▸ PROBLEM: Although the listing contains pictures, reproduce only its text, exactly as written.

▸ SOURCE MATERIAL:
'''

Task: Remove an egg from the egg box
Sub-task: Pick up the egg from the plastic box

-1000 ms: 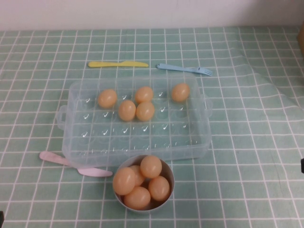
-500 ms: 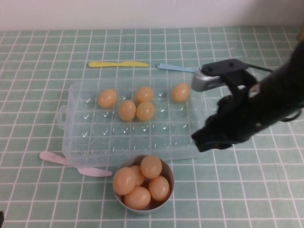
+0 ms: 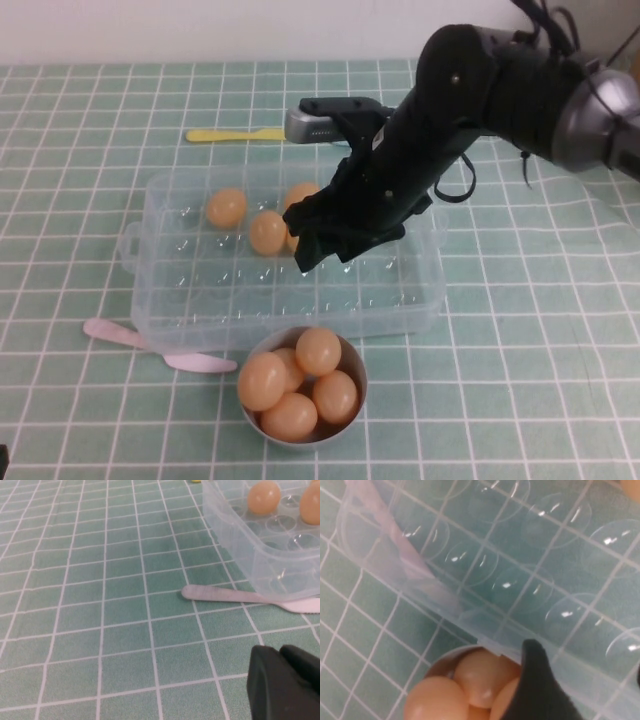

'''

▸ YOUR SOLUTION:
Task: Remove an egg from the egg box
Sub-task: Pick up the egg from the plastic box

-1000 ms: 
-500 ms: 
+0 ms: 

No additional output will be generated.